Few of those early songs defined Watson’s rootsy and rebellious streaks more definitively than Nashville Rash. The 1995 work was written as an open letter to Merle Haggard, the country giant who died earlier this year and was a formative influence on the kind of real-world barroom confessionals that have long been a Watson specialty (Haggard’s 1966 classic Swinging Doors, in fact, was a favorite cover tune for Watson to dig into at the Lynagh’s shows).
“You can’t grow when you rip the roots out of the ground,” Watson sang. “Looks like that Nashville rash is getting ’round.”
“What’s happened in the 20 years since I wrote Nashville Rash is that now I’m actually not country enough in terms of the new definition of what country is,” Watson told me before a July 2015 performance at Willie’s Locally Known’s previous home on North Broadway. “I am so many light-years away from what country music has become that I’m not country enough for country.”
Watson returns to Lexington on Sunday for a performance at the new Willie’s on Southland.
El Rancho Zul is a blast of unapologetically rustic country that is traditional even by Watson’s standards, from the swing-savvy charge of I Drink to Remember to the wordplay on the album-opening I Lie When I Drink.

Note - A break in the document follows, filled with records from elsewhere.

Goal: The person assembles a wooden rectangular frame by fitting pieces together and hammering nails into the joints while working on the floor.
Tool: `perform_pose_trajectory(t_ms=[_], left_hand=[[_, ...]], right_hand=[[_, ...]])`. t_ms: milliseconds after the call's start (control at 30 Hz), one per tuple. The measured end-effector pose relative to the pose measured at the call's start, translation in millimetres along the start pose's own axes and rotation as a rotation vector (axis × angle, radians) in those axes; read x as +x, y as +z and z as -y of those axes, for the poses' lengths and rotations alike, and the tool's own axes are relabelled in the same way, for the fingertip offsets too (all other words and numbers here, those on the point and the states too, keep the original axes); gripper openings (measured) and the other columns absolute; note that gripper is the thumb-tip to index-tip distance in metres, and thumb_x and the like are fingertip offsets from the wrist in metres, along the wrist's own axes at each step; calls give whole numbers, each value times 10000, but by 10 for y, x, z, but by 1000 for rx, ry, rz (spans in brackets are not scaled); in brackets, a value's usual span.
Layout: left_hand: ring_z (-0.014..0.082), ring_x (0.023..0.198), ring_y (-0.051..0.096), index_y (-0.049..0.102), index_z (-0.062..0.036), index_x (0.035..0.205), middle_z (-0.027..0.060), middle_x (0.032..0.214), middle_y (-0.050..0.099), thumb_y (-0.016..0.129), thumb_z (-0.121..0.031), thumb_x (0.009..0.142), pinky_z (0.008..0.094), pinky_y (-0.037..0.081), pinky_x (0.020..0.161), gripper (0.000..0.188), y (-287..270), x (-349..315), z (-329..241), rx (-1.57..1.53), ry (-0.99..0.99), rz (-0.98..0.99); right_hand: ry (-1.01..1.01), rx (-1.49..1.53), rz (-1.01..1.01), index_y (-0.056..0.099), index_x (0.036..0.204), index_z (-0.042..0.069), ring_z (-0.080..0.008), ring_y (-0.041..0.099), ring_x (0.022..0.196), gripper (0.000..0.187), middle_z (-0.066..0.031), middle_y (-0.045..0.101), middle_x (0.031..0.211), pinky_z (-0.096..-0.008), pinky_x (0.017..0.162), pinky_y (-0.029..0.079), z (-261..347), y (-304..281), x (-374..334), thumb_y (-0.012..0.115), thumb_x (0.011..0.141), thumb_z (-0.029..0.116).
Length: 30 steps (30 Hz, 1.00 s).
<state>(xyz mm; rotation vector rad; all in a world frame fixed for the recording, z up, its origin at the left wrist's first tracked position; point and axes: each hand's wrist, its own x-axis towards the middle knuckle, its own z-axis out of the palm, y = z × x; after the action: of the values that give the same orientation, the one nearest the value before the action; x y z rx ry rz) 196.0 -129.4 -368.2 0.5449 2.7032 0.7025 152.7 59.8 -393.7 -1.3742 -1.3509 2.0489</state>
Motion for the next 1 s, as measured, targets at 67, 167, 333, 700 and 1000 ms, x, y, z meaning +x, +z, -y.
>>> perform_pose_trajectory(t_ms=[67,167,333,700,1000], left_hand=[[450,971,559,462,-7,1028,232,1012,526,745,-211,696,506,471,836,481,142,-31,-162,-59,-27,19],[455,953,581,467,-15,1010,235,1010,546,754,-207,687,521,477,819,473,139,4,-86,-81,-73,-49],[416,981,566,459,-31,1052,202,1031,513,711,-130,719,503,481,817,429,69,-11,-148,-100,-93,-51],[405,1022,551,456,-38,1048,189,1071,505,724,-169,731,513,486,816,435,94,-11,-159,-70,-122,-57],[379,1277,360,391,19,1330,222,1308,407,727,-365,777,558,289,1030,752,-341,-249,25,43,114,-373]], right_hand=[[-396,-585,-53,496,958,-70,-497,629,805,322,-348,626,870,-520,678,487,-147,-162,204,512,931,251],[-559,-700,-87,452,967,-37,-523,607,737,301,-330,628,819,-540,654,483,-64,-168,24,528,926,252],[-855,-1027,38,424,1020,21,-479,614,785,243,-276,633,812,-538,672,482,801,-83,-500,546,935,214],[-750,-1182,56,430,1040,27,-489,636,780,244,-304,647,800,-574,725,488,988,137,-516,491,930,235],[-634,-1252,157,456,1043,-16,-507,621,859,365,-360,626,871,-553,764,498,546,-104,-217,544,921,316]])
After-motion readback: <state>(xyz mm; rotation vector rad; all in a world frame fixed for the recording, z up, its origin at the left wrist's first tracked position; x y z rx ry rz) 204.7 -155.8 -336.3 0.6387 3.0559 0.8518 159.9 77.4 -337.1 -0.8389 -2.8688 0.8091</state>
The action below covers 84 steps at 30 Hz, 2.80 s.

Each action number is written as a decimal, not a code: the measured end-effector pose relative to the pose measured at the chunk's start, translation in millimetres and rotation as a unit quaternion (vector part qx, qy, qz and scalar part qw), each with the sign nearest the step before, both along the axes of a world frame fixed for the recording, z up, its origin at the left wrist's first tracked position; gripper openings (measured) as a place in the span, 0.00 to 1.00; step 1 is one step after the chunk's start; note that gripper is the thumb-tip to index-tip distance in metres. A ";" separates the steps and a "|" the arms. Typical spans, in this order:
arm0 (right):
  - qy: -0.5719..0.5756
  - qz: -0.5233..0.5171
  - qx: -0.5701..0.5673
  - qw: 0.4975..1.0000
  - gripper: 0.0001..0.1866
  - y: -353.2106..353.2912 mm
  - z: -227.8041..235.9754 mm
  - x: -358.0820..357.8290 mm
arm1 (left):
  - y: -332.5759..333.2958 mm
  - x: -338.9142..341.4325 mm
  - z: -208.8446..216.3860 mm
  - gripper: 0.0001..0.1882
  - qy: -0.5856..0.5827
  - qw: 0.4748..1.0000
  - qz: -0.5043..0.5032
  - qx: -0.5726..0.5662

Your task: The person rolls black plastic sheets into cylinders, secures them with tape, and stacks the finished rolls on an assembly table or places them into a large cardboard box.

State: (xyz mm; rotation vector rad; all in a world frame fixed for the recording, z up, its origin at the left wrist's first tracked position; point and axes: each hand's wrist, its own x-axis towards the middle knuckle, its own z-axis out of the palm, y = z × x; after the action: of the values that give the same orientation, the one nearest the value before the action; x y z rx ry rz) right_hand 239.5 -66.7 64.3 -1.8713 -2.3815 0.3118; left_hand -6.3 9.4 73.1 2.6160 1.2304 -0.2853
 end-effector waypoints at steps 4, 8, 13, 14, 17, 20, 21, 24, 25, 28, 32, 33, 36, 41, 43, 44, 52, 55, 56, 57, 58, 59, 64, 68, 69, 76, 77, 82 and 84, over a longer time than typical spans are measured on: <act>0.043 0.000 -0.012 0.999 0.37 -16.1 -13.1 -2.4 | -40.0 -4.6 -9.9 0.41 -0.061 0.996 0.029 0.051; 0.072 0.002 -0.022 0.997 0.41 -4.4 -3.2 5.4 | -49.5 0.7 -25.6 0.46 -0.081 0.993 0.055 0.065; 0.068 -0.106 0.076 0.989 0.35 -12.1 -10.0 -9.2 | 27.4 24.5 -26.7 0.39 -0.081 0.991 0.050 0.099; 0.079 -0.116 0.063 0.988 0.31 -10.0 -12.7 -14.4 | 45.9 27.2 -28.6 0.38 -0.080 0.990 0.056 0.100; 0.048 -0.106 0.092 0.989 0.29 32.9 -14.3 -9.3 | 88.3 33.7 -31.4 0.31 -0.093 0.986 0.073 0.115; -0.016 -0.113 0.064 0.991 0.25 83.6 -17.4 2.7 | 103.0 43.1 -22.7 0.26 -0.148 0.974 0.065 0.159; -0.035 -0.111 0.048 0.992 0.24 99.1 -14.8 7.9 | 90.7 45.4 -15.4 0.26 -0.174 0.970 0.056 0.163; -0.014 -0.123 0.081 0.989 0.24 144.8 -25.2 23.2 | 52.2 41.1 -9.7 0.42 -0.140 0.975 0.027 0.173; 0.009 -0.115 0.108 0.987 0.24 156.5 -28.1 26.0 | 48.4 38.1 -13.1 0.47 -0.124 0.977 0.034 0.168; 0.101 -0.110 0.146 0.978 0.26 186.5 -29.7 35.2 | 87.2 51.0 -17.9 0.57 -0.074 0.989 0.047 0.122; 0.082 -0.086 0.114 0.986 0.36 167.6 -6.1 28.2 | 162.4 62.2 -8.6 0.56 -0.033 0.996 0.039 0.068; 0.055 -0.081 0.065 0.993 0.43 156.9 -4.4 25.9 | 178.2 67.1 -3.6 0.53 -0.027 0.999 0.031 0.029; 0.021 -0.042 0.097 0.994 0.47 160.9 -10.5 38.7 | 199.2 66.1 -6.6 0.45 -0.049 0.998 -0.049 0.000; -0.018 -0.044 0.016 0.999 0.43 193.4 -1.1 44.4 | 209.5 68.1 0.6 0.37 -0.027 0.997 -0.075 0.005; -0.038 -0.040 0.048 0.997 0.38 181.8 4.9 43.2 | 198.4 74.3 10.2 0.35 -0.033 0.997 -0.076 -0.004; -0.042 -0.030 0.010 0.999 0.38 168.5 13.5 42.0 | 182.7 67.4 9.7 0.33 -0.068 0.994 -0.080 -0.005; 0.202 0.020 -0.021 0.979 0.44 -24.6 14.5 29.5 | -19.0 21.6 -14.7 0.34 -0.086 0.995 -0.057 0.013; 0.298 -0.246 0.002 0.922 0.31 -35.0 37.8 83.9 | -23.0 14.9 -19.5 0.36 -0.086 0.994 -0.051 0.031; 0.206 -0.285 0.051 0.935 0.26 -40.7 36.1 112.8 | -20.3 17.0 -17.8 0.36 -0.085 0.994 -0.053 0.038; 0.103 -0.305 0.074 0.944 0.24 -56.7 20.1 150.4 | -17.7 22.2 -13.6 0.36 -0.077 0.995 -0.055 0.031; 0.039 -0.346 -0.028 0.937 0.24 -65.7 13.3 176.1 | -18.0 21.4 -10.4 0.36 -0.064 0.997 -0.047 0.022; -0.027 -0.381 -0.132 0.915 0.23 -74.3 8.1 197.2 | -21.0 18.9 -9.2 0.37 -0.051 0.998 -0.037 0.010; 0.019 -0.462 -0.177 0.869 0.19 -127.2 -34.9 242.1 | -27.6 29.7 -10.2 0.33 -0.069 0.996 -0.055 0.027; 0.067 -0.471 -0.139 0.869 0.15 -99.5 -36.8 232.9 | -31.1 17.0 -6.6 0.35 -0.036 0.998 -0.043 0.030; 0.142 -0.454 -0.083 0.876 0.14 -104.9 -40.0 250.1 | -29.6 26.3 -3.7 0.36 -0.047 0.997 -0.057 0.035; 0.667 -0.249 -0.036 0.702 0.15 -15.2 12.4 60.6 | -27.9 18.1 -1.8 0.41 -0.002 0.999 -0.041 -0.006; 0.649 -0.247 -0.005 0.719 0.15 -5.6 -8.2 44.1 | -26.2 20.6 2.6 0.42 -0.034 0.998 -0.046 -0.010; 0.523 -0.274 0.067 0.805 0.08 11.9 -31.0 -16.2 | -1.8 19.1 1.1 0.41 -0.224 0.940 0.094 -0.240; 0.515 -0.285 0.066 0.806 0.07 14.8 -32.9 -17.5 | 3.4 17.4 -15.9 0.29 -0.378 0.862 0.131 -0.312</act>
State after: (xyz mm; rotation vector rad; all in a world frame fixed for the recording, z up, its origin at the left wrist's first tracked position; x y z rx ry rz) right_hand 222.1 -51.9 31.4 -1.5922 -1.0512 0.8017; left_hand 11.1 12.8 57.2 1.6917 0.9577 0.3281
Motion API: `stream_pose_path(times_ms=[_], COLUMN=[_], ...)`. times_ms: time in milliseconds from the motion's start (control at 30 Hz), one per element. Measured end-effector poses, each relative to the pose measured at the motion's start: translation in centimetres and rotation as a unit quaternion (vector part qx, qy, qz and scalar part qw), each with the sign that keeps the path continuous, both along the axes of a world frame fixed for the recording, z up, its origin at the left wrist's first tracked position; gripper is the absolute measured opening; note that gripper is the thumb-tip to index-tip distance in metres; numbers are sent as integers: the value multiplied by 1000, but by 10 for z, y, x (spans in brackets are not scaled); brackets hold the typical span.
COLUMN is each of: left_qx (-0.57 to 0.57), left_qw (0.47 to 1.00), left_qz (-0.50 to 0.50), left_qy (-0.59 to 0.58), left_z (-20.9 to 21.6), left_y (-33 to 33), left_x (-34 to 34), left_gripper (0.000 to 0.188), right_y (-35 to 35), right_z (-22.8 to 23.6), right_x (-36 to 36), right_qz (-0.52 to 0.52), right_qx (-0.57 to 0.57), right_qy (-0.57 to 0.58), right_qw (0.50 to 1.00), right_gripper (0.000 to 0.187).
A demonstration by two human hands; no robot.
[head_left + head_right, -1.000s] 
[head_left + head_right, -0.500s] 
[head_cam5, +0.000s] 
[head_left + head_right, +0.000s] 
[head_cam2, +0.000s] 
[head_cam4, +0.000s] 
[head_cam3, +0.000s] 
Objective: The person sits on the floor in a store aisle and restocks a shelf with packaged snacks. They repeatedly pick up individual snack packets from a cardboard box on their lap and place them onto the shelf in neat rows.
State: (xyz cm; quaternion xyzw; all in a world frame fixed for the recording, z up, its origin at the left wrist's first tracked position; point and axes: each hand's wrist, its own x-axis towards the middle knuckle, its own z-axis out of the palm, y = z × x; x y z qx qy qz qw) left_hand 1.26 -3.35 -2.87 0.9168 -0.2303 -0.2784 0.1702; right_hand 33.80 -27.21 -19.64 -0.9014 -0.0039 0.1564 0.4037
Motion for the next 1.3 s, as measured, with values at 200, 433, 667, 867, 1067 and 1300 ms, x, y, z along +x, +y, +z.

The latter is positively scholarly when compared to the assembly-line come-ons that pass for lyrics in present-day Nashville. “I walk in and the bartender rolls his eyes,” the song goes. “At the same time the waitress, she just smiles. He’s heard the truth about you. She’s heard it too, but slightly skewed.”
Call Me Insane ups the ante. It remains true to Watson’s Texas-size sense of country tradition, but it widens the horizons a bit. Everybody’s Somebody in Luckenbach, Texas, for instance, is all honky-tonk swing that is second only to the 1977 Waylon Jennings hit Luckenbach, Texas (Back to the Basics of Love) as the most formidable ode to a certain Lone Star town. Curiously, the spirit of Jennings returns to close the album with Mamas Don’t Let Your Cowboys Grow Up to Be Babies, a role-reversal of the 1978 version of Mamas Don’t Let You Babies Grow Up to Be Cowboys that Jennings and Willie Nelson took to the top of the charts in 1978. Watson’s tune, though, boasts a vocal growl worthy of Kentucky-born country renegade Sturgill Simpson.
Be on hand at Willie’s (the Lexington one, that is) to see how all the steadfast honky-tonk charm plays out as Watson serves up some Saturday night gusto to a perhaps unsuspecting Sunday evening crowd.